Notes are migrated as Tasks

The Exchange Web services API does not allow us to create Notes. Therefore, to migrate MDaemon Notes we migrate them into the Tasks folder where it is a simple matter for users with Outlook to move them to Notes if they so desire. OWA has no capability to re-assign Tasks to Notes.

UNDO

One of the great benefits of our technology is the selective UNDO capability.

If something goes wrong with your migration (like inserting data into the wrong user, not that that has ever happened in the real world or anything….) you can remove the data Sumatra’s application inserted, leaving all other data in place. We urge you to test this feature.

Migrating MDaemon Public Distribution Lists to Exchange

Migrating MDaemon Public Distribution Lists to Exchange

  1. Create a new directory to hold the processed group files
  2. Launch the mCalReader_ParseGroupFiles code. Browse to the MDaemon server directory for the group files, the output directory (you created in step 1). Ensure the file extension pattern matches your group files (Note: it defaults to XXXXXXXXXXXXXXXXX)
  3. Press “Go” (the processing should happen quickly) Then exit the program
  4. Move the files and the shell cmdlet “DistGroupCmdlet.ps1” to the Exchange server (or any shared/accessible directory)
  5. Edit DistGroupCmdlet.ps1:
    1. Modify $MyDistFileList to point to the Distributionlists.csv file.
      1. Note: the shell will create distribution lists for all entries in this file. Remove entries that you do not want migrated/created.
    2. Modify $myMigratedOU to point to the OU that will contain the distribution lists. Note this is a PATH to the OU, and not a typical OU identifier (e.g., ou=xxx,dc=my,dc=com), Sample OU:, $myMigratedOU = “orca.sumatra.local/Clients/Lists”
  6. Launch Exchange powershell, change directory to the location of the script and distribution list files, then run the script: .\ DistGroupCmdlet.ps1:

Notes:

  • If you want to test a few distribution lists:
    • Run the EXE to parse all of the GRP files.
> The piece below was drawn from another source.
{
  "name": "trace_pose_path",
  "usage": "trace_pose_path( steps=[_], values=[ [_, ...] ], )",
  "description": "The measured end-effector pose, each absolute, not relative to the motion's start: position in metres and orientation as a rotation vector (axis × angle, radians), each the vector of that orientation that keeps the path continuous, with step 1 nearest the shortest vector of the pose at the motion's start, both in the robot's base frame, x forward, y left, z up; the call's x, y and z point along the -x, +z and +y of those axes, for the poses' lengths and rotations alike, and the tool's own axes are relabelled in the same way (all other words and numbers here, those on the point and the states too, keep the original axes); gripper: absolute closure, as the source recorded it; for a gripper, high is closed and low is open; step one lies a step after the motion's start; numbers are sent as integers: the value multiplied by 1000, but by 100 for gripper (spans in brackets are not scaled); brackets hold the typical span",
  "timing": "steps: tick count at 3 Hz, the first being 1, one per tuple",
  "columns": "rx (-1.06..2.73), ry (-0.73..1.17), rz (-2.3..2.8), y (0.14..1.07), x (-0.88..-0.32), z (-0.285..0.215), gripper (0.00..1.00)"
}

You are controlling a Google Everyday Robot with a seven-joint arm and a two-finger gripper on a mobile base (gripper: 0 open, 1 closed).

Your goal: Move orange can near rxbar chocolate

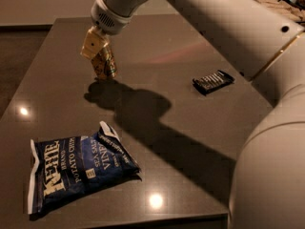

The EXE produces a file, Distributionlists.csv.
    • Edit that file, and leave the first line (header) and only those groups you want to test. Then,
    • Copy the Distributionlists.csv, the supporting group CSV export files, and the powershell to exchange
  • Accounts:
    • Since there is a possibility that users might not exist in Exchange, the script creates the distribution list first, then adds users to the list one user at a time.
    • If the user does not exist in Exchange, the cmdlet throws an error but continues.
    • Also, the tool does not change any of the SMPT address domains, e.g., email addresses such as “@mail.COMPANY.com” will be migrated as “@mail.COMPANY.com”, and not “@COMPANY.com.”

Determining Your EWS URL

In Office 365 your EWS URL is

https://outlook.office365.com/EWS/Exchange.asmx

You MAY be able to go to the Exchange Control Panel (ECP) and use these more specific URLs for speed, but Microsoft is rapidly removing this capability:

  • Click on “Options” (upper right of the screen). This switches to ECP and the domain in the URL changes (in our case it’s chNprdNNNN.outlook.com) – or –
  • Sign in to Office 365. Click on Outlook. Look at the domain in the URL, in our case it is snNprdNNNNoutlook.com where N = a number.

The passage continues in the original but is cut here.